Exercise prompt:
Scan the material for the word "window", and copy each line where it shows up.

BEGIN Data section

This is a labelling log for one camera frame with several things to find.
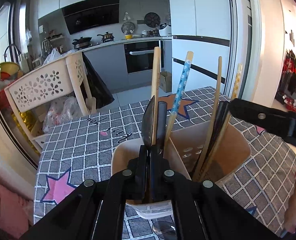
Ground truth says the black hanging bag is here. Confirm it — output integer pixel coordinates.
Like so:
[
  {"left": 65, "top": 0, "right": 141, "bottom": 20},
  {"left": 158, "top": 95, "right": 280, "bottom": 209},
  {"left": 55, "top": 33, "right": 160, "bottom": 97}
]
[{"left": 82, "top": 52, "right": 114, "bottom": 109}]

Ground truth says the yellow patterned chopstick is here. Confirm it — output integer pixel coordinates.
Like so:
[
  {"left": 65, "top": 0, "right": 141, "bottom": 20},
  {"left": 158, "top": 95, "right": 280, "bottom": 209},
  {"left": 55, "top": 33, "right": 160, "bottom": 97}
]
[{"left": 199, "top": 63, "right": 243, "bottom": 181}]

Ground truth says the plain wooden chopstick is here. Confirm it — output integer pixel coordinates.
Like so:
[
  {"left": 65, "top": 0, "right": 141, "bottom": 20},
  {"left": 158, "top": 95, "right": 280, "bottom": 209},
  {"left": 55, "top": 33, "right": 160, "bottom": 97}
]
[{"left": 192, "top": 56, "right": 222, "bottom": 181}]

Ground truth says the blue patterned chopstick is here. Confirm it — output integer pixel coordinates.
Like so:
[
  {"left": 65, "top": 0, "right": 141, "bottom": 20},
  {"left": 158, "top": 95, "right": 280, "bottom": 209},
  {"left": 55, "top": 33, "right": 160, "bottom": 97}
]
[{"left": 165, "top": 51, "right": 194, "bottom": 143}]

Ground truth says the black chopstick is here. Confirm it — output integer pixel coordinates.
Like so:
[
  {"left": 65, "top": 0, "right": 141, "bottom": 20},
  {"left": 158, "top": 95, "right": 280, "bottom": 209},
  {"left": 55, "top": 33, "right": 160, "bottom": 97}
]
[{"left": 202, "top": 101, "right": 229, "bottom": 171}]

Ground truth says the beige perforated storage rack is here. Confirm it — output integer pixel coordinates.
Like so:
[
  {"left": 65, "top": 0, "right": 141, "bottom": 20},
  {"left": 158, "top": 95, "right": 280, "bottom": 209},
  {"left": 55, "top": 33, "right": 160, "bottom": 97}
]
[{"left": 4, "top": 51, "right": 96, "bottom": 152}]

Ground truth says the black spoon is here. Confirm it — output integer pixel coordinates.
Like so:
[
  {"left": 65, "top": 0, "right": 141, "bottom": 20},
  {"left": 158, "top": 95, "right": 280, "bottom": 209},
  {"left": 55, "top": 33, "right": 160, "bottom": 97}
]
[
  {"left": 152, "top": 221, "right": 177, "bottom": 240},
  {"left": 141, "top": 96, "right": 155, "bottom": 204}
]

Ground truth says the black built-in oven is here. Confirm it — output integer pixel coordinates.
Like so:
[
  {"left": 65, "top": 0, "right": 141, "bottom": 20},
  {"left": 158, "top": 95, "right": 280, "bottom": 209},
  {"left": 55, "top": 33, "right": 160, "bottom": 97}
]
[{"left": 124, "top": 41, "right": 163, "bottom": 74}]

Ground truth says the beige plastic utensil holder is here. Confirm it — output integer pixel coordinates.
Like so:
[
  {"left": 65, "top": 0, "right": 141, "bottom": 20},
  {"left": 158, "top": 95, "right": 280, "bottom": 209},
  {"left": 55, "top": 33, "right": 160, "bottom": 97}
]
[{"left": 111, "top": 121, "right": 251, "bottom": 219}]

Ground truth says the light wooden chopstick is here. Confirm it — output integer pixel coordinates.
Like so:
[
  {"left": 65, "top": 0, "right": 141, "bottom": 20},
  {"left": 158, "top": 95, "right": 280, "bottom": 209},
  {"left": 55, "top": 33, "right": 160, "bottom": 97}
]
[{"left": 151, "top": 47, "right": 161, "bottom": 145}]

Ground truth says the black range hood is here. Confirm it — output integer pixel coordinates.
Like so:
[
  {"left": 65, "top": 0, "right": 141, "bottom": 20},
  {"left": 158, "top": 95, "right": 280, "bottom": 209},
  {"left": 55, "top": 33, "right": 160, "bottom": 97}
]
[{"left": 61, "top": 0, "right": 120, "bottom": 34}]

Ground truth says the white refrigerator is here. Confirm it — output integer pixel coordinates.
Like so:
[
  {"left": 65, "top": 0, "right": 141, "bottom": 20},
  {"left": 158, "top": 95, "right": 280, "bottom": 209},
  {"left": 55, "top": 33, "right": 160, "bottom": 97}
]
[{"left": 169, "top": 0, "right": 231, "bottom": 92}]

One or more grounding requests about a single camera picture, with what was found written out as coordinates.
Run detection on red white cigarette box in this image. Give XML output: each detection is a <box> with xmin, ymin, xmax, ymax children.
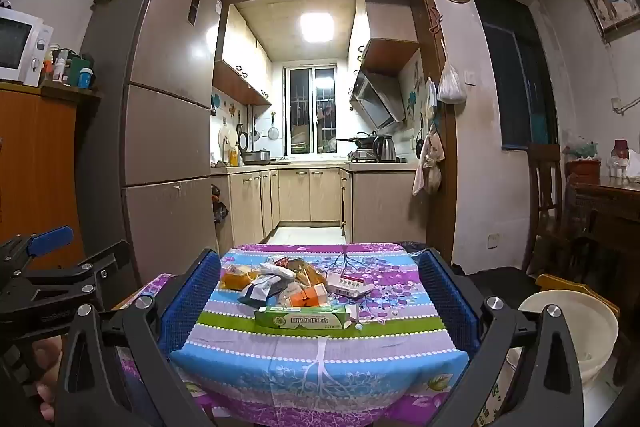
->
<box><xmin>326</xmin><ymin>272</ymin><xmax>374</xmax><ymax>299</ymax></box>

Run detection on grey white snack bag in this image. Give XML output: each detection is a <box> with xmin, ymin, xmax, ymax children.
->
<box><xmin>238</xmin><ymin>262</ymin><xmax>296</xmax><ymax>308</ymax></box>

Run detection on green white toothpaste box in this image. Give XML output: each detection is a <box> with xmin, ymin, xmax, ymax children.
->
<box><xmin>254</xmin><ymin>305</ymin><xmax>358</xmax><ymax>331</ymax></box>

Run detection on orange snack packet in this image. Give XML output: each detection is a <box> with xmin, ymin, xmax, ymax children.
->
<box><xmin>220</xmin><ymin>265</ymin><xmax>260</xmax><ymax>291</ymax></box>

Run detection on gold cigarette pack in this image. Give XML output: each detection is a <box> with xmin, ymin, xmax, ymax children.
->
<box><xmin>288</xmin><ymin>283</ymin><xmax>329</xmax><ymax>308</ymax></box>

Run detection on beige kitchen base cabinets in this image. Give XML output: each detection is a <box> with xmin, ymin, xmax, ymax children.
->
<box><xmin>210</xmin><ymin>161</ymin><xmax>428</xmax><ymax>251</ymax></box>

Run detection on kitchen window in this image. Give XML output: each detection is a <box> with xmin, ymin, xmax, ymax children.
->
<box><xmin>285</xmin><ymin>65</ymin><xmax>337</xmax><ymax>156</ymax></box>

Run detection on person's left hand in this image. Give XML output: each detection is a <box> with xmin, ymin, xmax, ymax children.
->
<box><xmin>32</xmin><ymin>336</ymin><xmax>63</xmax><ymax>423</ymax></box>

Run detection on black cloth pile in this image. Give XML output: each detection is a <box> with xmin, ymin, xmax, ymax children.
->
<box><xmin>451</xmin><ymin>263</ymin><xmax>540</xmax><ymax>309</ymax></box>

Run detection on orange wooden cabinet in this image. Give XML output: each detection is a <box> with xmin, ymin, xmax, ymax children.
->
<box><xmin>1</xmin><ymin>81</ymin><xmax>100</xmax><ymax>270</ymax></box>

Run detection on dark wooden chair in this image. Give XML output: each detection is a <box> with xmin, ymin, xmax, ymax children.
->
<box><xmin>521</xmin><ymin>143</ymin><xmax>568</xmax><ymax>272</ymax></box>

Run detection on white plastic bucket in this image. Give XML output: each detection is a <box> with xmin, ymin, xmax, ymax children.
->
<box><xmin>518</xmin><ymin>289</ymin><xmax>618</xmax><ymax>387</ymax></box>

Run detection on hanging beige cloth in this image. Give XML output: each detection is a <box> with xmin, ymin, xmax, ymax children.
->
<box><xmin>412</xmin><ymin>124</ymin><xmax>445</xmax><ymax>196</ymax></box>

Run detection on dark wooden dining table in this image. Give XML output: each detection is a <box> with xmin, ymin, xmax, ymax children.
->
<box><xmin>564</xmin><ymin>174</ymin><xmax>639</xmax><ymax>283</ymax></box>

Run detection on floral striped tablecloth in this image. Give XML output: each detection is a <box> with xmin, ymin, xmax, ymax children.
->
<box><xmin>112</xmin><ymin>241</ymin><xmax>471</xmax><ymax>427</ymax></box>

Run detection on beige refrigerator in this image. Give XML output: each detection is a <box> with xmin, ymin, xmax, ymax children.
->
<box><xmin>75</xmin><ymin>0</ymin><xmax>219</xmax><ymax>304</ymax></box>

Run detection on white microwave oven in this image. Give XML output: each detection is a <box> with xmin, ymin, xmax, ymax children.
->
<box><xmin>0</xmin><ymin>8</ymin><xmax>53</xmax><ymax>87</ymax></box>

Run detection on steel kettle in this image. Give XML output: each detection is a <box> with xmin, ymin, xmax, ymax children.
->
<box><xmin>372</xmin><ymin>134</ymin><xmax>396</xmax><ymax>162</ymax></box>

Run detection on dark blue window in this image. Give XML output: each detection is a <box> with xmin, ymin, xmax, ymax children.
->
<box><xmin>474</xmin><ymin>0</ymin><xmax>559</xmax><ymax>150</ymax></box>

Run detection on black wok pan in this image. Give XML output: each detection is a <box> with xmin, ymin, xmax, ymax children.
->
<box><xmin>338</xmin><ymin>131</ymin><xmax>378</xmax><ymax>150</ymax></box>

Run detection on white hanging plastic bag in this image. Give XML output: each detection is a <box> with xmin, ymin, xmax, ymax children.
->
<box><xmin>437</xmin><ymin>61</ymin><xmax>468</xmax><ymax>105</ymax></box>

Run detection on steel range hood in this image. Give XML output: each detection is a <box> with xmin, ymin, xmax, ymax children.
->
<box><xmin>349</xmin><ymin>70</ymin><xmax>406</xmax><ymax>131</ymax></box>

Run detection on ceiling light panel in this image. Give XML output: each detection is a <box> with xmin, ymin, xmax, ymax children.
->
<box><xmin>299</xmin><ymin>12</ymin><xmax>335</xmax><ymax>43</ymax></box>

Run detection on upper kitchen wall cabinets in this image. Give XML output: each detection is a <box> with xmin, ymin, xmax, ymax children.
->
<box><xmin>213</xmin><ymin>4</ymin><xmax>271</xmax><ymax>106</ymax></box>

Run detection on framed wall picture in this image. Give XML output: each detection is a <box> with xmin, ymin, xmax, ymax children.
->
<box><xmin>585</xmin><ymin>0</ymin><xmax>639</xmax><ymax>42</ymax></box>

END Data section

Output for this task:
Run detection on kitchen window in this image. Give XML output: each detection is a <box> with xmin, ymin, xmax, ymax children.
Run detection on dark blue window in this image. Give XML output: each detection is a <box> with xmin, ymin, xmax, ymax children.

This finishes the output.